Along with in-app purchases by players in Pokemon Go, “there is a second component to our business model at Niantic, which is this concept of sponsored locations,” Niantic’s CEO John Hanke told the Financial Times.
Although Hanke didn’t say whether any such sponsorship deals had been made yet, several adept techies have discovered evidence in Pokemon Go's code that McDonald’s has forged such a partnership.
Pokemon Go is the most-downloaded app in the Apple App Store since its release last week, even though it’s only available in the U.S., UK and Australia. The game, developed by both Niantic and Nintendo, caused Nintendo's stock to soar more than 50% this week and has surpassed popular dating app Tinder in users.
Along with creating a frenzy with users, the game, which prompts people to walk around and “collect” monsters via their phones in real locations, has sent advertisers scrambling for strategies to capitalize on its popularity.
Niantic previously monetized portals on Pokemon Go’s precursor game, a sci-fi app dubbed Ingress. If Niantic follows this strategy, retailers and other businesses would be able to buy Pokestops (locations where players go to stock up on pokeballs and find Pokemon) or Pokegyms (locations where players battle other Pokemon) to lure players to their locations. So far these portals are now largely geo-located at sites like parks and museums.
The augmented-reality Pokemon have already been spotted in various of retail stores, prompting some retailers to seize on the phenomenon and others to ban players.
Retailers can already participate in the game by purchasing a Lure Module through the app that brings monsters to a Pokestop for 30 minutes—and presumably customers after those monsters. According to the New York Post, a New York pizzeria saw business rise 75% after it dropped a lure in the game for $10. Other restaurants are advertising that their locations happen to be Pokestops and Pokemon Gyms.
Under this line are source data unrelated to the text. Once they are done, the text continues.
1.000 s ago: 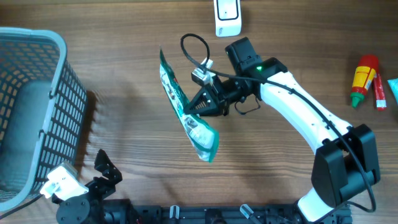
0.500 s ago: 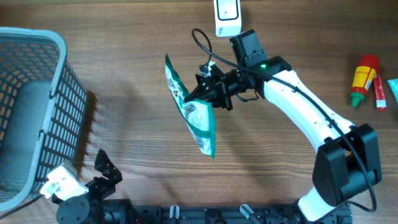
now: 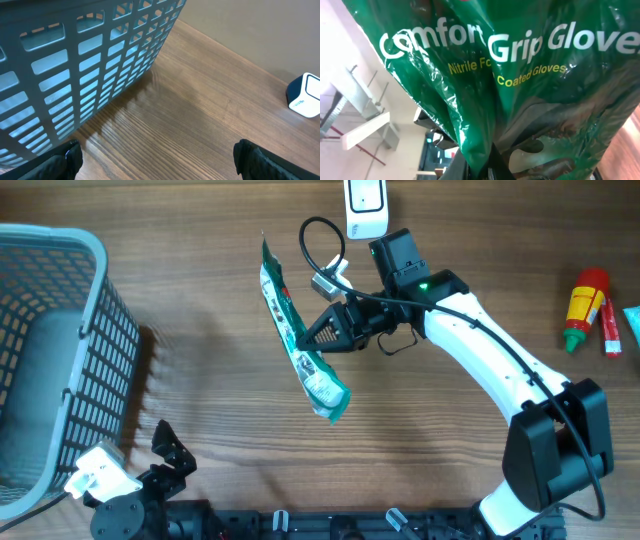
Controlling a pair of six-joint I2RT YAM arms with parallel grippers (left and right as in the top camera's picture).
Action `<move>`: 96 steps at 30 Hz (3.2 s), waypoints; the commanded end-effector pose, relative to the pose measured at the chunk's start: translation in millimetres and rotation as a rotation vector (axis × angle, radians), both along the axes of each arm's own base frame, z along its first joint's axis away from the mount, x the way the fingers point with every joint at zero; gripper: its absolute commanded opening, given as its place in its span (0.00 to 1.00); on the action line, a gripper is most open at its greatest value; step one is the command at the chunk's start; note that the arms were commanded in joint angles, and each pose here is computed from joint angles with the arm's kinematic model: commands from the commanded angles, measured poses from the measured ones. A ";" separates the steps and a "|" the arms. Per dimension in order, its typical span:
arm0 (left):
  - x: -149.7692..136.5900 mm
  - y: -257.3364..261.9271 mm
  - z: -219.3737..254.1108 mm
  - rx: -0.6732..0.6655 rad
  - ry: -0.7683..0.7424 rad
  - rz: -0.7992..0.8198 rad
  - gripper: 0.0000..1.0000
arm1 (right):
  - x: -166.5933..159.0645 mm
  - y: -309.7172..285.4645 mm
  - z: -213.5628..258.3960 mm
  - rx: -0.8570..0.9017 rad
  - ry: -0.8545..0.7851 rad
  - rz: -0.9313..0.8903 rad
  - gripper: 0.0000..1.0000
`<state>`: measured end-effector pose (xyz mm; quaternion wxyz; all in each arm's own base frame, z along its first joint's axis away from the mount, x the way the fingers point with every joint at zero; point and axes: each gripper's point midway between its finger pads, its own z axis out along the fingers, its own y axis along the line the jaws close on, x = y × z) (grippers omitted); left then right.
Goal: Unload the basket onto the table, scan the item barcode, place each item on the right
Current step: 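Lift the gloves pack and hold it up toward the scanner, then move the gloves pack close to the white scanner face, then carry the gloves pack to the right edge and release it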
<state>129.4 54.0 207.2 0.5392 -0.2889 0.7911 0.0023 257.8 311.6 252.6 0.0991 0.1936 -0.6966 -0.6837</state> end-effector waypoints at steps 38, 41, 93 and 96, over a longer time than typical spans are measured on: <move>0.5 -1.7 1.3 -0.010 -0.014 -0.007 1.00 | 28.3 -70.5 7.6 -0.212 0.920 -0.169 0.04; 0.5 -1.7 1.3 -0.010 -0.014 -0.007 1.00 | 32.3 -76.3 7.4 -0.200 0.914 -0.188 0.04; 0.5 -1.7 1.3 -0.010 -0.014 -0.007 1.00 | 324.3 -378.7 42.6 -1.106 -0.320 -1.726 0.04; 0.5 -1.7 1.5 -0.010 -0.014 -0.007 1.00 | 279.2 -508.9 25.8 -1.730 -0.708 -1.310 0.05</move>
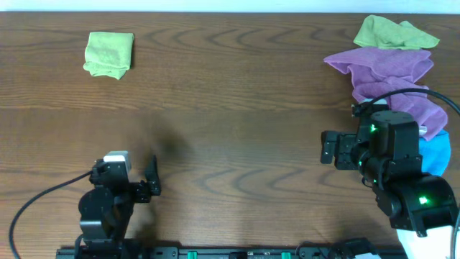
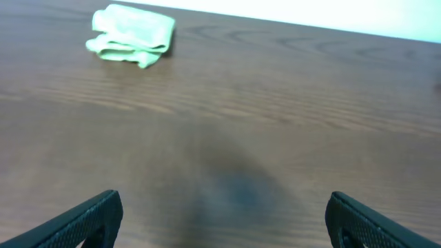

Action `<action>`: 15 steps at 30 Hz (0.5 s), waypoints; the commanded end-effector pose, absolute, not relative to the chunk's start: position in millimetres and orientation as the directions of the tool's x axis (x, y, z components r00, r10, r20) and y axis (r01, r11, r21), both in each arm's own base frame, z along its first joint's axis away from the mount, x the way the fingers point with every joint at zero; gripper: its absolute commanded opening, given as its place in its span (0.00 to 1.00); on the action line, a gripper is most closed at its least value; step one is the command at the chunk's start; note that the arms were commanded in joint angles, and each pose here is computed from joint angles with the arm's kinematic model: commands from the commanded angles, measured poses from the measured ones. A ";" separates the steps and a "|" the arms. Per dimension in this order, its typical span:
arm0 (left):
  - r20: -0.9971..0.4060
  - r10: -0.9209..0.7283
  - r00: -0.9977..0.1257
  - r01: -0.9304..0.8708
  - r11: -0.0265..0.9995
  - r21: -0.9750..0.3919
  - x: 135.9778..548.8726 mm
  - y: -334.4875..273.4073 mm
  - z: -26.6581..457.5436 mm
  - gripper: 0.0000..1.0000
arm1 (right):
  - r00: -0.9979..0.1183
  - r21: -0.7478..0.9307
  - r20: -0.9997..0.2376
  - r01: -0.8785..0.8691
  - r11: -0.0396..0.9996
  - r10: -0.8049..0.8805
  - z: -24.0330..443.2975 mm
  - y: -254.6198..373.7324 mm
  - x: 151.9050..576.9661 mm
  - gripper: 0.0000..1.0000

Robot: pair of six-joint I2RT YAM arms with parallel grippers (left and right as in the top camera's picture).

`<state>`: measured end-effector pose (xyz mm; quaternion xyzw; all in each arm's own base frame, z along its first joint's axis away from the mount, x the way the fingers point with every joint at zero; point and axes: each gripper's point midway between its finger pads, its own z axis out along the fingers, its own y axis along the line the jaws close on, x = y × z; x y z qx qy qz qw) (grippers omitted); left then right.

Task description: Fold the cloth

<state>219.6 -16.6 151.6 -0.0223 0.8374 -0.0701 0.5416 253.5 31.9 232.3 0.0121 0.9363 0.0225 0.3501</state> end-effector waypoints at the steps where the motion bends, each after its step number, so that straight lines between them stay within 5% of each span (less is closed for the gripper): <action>1: -0.913 -0.093 -0.398 0.074 0.988 -0.133 220.4 -21.1 141.0 0.95 | -0.754 0.039 -0.656 -0.003 0.999 0.023 232.2 33.1 253.3 0.99; 15: -0.920 -0.094 -0.381 -0.003 0.995 -0.101 223.7 -6.5 108.0 0.95 | -0.754 0.038 -0.656 -0.003 0.999 0.023 232.2 33.0 253.3 0.99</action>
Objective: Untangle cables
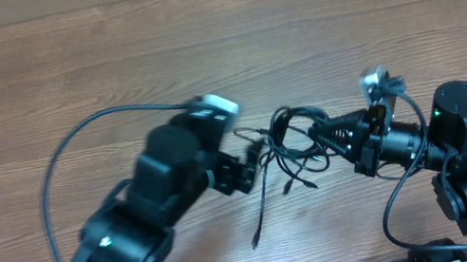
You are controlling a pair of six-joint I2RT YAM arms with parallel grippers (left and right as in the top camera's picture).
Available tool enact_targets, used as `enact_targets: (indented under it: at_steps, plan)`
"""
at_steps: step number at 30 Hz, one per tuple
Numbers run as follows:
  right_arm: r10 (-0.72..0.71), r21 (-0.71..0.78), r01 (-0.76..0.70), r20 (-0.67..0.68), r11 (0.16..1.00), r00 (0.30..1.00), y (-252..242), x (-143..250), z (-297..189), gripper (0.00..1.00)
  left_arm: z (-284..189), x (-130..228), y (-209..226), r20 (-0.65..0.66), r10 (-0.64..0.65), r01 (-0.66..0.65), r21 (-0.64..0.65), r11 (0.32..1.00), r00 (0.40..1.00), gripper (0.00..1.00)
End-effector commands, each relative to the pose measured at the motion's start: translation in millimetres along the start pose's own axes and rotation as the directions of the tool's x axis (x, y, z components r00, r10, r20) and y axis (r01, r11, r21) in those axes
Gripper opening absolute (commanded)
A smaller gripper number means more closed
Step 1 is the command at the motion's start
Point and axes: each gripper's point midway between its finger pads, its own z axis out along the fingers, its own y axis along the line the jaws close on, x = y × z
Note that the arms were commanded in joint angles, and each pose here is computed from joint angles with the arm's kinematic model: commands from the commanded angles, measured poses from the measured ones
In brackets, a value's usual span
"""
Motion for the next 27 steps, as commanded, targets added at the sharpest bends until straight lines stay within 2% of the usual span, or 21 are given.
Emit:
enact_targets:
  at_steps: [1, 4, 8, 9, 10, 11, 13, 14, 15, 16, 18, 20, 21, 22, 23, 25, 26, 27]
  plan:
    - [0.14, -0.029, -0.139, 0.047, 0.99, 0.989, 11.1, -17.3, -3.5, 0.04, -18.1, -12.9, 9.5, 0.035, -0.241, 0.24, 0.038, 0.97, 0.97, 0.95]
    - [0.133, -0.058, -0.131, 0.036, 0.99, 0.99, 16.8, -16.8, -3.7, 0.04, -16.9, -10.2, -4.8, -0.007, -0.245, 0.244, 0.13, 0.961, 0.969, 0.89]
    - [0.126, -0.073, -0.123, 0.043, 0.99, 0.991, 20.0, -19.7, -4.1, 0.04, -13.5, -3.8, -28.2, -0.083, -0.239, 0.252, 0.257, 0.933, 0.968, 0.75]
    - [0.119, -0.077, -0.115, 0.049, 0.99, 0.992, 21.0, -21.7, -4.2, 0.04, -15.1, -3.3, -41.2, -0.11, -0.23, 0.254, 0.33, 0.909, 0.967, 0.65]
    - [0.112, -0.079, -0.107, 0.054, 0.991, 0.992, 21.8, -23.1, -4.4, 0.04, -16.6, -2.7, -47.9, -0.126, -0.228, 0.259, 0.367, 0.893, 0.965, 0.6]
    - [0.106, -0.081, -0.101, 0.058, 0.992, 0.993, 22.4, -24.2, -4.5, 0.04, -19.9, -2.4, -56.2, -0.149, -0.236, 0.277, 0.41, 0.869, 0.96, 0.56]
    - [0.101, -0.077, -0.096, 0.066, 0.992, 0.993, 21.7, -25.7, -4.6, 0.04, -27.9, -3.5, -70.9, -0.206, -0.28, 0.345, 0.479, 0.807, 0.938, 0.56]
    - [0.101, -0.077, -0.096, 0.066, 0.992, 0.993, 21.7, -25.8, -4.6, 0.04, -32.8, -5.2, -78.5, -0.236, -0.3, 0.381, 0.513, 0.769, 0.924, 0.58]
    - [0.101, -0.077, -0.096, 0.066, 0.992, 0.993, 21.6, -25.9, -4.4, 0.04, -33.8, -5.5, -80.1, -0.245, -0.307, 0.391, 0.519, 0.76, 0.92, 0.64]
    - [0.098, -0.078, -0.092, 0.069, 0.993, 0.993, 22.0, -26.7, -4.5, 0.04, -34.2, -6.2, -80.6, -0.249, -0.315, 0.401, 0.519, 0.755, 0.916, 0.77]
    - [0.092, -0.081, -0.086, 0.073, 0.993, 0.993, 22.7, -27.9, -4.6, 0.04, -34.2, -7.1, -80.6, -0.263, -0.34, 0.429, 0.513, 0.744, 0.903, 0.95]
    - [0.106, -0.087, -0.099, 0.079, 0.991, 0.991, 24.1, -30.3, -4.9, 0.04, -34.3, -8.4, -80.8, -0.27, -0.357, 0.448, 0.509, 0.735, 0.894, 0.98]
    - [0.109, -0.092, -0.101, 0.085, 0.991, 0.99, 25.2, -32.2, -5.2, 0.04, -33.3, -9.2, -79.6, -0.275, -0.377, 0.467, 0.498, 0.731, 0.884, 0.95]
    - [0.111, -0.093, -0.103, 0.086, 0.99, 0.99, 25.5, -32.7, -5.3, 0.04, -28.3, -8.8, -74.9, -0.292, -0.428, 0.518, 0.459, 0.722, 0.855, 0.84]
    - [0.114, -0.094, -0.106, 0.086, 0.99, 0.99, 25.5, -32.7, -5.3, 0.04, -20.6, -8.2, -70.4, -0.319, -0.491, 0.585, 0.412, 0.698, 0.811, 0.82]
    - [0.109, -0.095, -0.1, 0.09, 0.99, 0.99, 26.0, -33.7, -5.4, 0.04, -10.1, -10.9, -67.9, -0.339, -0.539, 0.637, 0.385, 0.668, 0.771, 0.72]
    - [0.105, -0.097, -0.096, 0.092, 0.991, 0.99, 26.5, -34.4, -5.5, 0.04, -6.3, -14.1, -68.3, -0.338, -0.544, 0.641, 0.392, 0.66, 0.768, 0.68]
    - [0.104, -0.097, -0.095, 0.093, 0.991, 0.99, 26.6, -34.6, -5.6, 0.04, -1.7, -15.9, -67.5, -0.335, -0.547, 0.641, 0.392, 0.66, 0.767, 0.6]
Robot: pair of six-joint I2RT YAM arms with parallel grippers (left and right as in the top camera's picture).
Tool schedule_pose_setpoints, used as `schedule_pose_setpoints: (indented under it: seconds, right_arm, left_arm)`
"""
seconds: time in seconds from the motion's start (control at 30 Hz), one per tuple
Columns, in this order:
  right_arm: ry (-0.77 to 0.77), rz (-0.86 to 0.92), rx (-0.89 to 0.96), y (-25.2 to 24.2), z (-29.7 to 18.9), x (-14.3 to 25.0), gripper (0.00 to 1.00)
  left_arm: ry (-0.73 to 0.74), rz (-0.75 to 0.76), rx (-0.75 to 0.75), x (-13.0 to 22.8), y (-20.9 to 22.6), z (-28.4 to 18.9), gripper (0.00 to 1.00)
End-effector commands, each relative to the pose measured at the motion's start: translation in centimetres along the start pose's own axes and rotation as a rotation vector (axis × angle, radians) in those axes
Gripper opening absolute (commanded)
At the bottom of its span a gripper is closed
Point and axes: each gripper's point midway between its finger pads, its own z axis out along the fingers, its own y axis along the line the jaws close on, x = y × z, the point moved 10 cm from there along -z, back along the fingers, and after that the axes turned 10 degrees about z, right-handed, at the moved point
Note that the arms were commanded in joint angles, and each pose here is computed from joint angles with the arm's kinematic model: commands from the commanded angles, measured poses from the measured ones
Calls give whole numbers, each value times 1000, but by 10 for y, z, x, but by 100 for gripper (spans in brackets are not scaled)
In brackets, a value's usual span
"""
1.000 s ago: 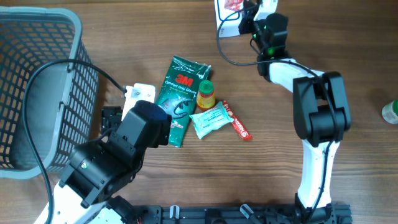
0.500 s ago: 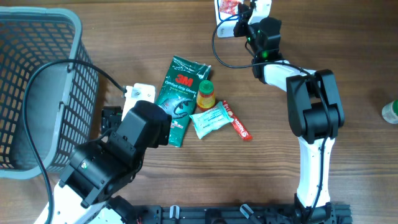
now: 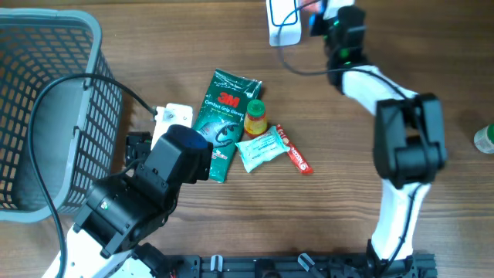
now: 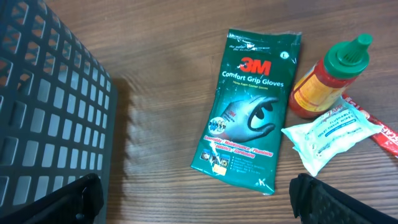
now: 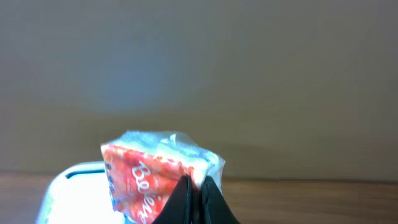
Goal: Scan the item barcode
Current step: 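Carry the tissue box away to the right side of the table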
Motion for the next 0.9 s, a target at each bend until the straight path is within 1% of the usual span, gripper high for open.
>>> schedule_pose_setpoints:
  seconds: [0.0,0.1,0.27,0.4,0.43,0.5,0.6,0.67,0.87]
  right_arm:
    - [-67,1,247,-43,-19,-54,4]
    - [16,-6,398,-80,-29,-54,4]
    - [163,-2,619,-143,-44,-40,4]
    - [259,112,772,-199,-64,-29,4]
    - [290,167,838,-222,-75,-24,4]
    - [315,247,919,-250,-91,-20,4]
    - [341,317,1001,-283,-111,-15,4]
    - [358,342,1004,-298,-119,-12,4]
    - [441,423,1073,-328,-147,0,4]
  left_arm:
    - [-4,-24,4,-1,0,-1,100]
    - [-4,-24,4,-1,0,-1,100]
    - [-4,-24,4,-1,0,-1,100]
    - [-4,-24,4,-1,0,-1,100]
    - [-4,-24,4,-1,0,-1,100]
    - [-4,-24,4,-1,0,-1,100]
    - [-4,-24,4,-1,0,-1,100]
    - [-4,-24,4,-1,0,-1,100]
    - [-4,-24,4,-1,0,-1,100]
Forbes game reviewer Jason Evangelho said this week that retailers shouldn’t be so quick to shun players searching their aisles for Pokemon, because welcoming them could garner stores all manner of benefits. The app also offers malls and retailers, many of which are struggling due to competition from e-commerce and falling foot traffic, a glimpse at how technology could help them attract customers. As malls continue to mix up their offerings, providing a better selection of tenants and events, adding augmented reality games for customers could also draw in the crowds.